§ **MATERIAL PROVIDED**
:::
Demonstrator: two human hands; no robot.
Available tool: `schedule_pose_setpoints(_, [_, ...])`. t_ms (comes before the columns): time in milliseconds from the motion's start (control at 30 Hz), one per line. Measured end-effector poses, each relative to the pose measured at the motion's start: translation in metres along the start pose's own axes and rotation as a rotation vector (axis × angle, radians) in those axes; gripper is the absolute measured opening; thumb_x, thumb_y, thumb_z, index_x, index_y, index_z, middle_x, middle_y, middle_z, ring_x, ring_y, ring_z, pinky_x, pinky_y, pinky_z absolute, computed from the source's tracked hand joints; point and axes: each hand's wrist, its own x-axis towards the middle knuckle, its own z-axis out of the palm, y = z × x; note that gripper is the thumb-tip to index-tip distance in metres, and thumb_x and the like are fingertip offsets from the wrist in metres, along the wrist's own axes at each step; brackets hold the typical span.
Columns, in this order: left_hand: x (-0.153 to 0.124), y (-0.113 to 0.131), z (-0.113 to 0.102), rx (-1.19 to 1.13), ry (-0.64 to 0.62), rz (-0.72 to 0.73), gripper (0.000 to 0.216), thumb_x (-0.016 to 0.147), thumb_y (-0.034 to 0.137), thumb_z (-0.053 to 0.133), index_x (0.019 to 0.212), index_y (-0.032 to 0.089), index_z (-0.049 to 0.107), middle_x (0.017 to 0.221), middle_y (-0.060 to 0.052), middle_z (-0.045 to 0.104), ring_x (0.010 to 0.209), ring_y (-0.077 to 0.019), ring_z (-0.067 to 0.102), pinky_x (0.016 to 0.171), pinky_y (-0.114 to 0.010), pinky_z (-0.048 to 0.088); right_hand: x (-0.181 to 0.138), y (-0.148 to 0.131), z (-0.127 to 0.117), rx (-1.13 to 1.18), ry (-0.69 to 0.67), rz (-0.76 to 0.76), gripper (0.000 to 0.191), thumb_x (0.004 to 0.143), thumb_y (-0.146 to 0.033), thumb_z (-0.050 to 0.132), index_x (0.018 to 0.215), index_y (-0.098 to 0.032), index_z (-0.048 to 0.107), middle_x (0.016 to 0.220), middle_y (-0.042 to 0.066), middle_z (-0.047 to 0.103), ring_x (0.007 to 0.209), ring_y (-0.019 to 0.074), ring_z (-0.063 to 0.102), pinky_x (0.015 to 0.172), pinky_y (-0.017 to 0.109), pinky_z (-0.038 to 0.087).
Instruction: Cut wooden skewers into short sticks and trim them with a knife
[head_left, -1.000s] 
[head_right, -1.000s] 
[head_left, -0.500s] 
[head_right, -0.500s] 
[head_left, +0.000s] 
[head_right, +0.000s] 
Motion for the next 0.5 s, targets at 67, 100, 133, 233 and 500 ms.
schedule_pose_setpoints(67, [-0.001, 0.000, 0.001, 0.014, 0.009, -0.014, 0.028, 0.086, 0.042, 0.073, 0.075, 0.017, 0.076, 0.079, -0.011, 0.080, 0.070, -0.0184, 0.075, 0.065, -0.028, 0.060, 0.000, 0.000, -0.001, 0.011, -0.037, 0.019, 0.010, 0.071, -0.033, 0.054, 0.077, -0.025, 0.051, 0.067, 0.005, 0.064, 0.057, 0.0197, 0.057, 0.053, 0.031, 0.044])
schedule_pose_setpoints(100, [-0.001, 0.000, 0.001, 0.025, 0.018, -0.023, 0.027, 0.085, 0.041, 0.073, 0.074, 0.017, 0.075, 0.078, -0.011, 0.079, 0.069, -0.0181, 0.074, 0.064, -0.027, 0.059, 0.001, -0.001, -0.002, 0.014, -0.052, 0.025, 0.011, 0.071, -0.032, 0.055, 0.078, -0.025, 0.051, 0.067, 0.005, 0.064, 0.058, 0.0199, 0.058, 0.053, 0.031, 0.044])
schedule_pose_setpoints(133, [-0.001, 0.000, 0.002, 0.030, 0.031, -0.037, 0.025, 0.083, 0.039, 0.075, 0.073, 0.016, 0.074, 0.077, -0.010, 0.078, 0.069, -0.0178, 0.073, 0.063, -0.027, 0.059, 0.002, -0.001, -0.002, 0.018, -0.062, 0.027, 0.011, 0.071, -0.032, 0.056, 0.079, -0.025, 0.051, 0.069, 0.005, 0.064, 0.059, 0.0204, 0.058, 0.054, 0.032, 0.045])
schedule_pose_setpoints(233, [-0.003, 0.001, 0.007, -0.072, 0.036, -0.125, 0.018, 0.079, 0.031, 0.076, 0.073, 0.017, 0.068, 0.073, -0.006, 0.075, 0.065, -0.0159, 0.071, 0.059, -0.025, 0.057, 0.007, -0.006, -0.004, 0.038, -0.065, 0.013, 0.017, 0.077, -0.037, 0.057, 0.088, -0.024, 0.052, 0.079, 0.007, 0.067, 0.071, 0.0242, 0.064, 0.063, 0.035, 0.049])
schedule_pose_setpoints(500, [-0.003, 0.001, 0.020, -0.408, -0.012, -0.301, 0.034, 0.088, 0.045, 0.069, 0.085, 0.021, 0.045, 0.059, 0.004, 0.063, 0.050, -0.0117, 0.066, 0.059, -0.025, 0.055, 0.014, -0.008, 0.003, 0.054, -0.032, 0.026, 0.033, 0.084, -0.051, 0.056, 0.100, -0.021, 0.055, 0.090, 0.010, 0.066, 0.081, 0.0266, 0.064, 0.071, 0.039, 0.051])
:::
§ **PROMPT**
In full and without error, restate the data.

§ **EXERCISE ANSWER**
Demonstrator: two human hands; no robot.
Available tool: `schedule_pose_setpoints(_, [_, ...])`. t_ms (comes before the columns): time in milliseconds from the motion's start (control at 30 Hz), one per line. Measured end-effector poses, each relative to the pose measured at the motion's start: translation in metres along the start pose's own axes and rotation as a rotation vector (axis × angle, radians) in those axes; gripper is the absolute measured opening; thumb_x, thumb_y, thumb_z, index_x, index_y, index_z, middle_x, middle_y, middle_z, ring_x, ring_y, ring_z, pinky_x, pinky_y, pinky_z absolute, computed from the source's tracked hand joints; point and axes: each hand's wrist, its own x-axis towards the middle knuckle, its own z-axis out of the palm, y = z × x; note that gripper is the thumb-tip to index-tip distance in metres, and thumb_x and the like are fingertip offsets from the wrist in metres, along the wrist's own axes at each step; brackets hold the typical span.
Columns, in this order: left_hand: x (-0.153 to 0.124), y (-0.113 to 0.131), z (-0.113 to 0.102), rx (-1.19 to 1.13), ry (-0.64 to 0.62), rz (-0.72 to 0.73), gripper (0.000 to 0.216), thumb_x (-0.016 to 0.147), thumb_y (-0.034 to 0.137), thumb_z (-0.053 to 0.133), index_x (0.019 to 0.212), index_y (-0.032 to 0.089), index_z (-0.049 to 0.107), middle_x (0.017 to 0.221), middle_y (-0.060 to 0.052), middle_z (-0.045 to 0.104), ring_x (0.010 to 0.209), ring_y (-0.077 to 0.019), ring_z (-0.067 to 0.102), pinky_x (0.016 to 0.171), pinky_y (-0.114 to 0.010), pinky_z (-0.048 to 0.088); right_hand: x (-0.181 to 0.138), y (-0.148 to 0.131), z (-0.127 to 0.117), rx (-1.13 to 1.18), ry (-0.69 to 0.67), rz (-0.76 to 0.76), gripper (0.000 to 0.191), thumb_x (0.004 to 0.143), thumb_y (-0.146 to 0.033), thumb_z (-0.050 to 0.132), index_x (0.018 to 0.215), index_y (-0.098 to 0.032), index_z (-0.048 to 0.107), middle_x (0.016 to 0.220), middle_y (-0.042 to 0.066), middle_z (-0.047 to 0.103), ring_x (0.007 to 0.209), ring_y (-0.019 to 0.074), ring_z (-0.063 to 0.102), pinky_x (0.015 to 0.172), pinky_y (-0.017 to 0.109), pinky_z (-0.038 to 0.087).
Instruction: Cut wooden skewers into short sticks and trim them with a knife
[head_left, -1.000s] 
[head_right, -1.000s] 
[head_left, -0.500s] 
[head_right, -0.500s] 
[head_left, +0.000s] 
[head_right, +0.000s] 
Motion for the next 0.5 s, targets at 67, 100, 133, 233 and 500 ms.
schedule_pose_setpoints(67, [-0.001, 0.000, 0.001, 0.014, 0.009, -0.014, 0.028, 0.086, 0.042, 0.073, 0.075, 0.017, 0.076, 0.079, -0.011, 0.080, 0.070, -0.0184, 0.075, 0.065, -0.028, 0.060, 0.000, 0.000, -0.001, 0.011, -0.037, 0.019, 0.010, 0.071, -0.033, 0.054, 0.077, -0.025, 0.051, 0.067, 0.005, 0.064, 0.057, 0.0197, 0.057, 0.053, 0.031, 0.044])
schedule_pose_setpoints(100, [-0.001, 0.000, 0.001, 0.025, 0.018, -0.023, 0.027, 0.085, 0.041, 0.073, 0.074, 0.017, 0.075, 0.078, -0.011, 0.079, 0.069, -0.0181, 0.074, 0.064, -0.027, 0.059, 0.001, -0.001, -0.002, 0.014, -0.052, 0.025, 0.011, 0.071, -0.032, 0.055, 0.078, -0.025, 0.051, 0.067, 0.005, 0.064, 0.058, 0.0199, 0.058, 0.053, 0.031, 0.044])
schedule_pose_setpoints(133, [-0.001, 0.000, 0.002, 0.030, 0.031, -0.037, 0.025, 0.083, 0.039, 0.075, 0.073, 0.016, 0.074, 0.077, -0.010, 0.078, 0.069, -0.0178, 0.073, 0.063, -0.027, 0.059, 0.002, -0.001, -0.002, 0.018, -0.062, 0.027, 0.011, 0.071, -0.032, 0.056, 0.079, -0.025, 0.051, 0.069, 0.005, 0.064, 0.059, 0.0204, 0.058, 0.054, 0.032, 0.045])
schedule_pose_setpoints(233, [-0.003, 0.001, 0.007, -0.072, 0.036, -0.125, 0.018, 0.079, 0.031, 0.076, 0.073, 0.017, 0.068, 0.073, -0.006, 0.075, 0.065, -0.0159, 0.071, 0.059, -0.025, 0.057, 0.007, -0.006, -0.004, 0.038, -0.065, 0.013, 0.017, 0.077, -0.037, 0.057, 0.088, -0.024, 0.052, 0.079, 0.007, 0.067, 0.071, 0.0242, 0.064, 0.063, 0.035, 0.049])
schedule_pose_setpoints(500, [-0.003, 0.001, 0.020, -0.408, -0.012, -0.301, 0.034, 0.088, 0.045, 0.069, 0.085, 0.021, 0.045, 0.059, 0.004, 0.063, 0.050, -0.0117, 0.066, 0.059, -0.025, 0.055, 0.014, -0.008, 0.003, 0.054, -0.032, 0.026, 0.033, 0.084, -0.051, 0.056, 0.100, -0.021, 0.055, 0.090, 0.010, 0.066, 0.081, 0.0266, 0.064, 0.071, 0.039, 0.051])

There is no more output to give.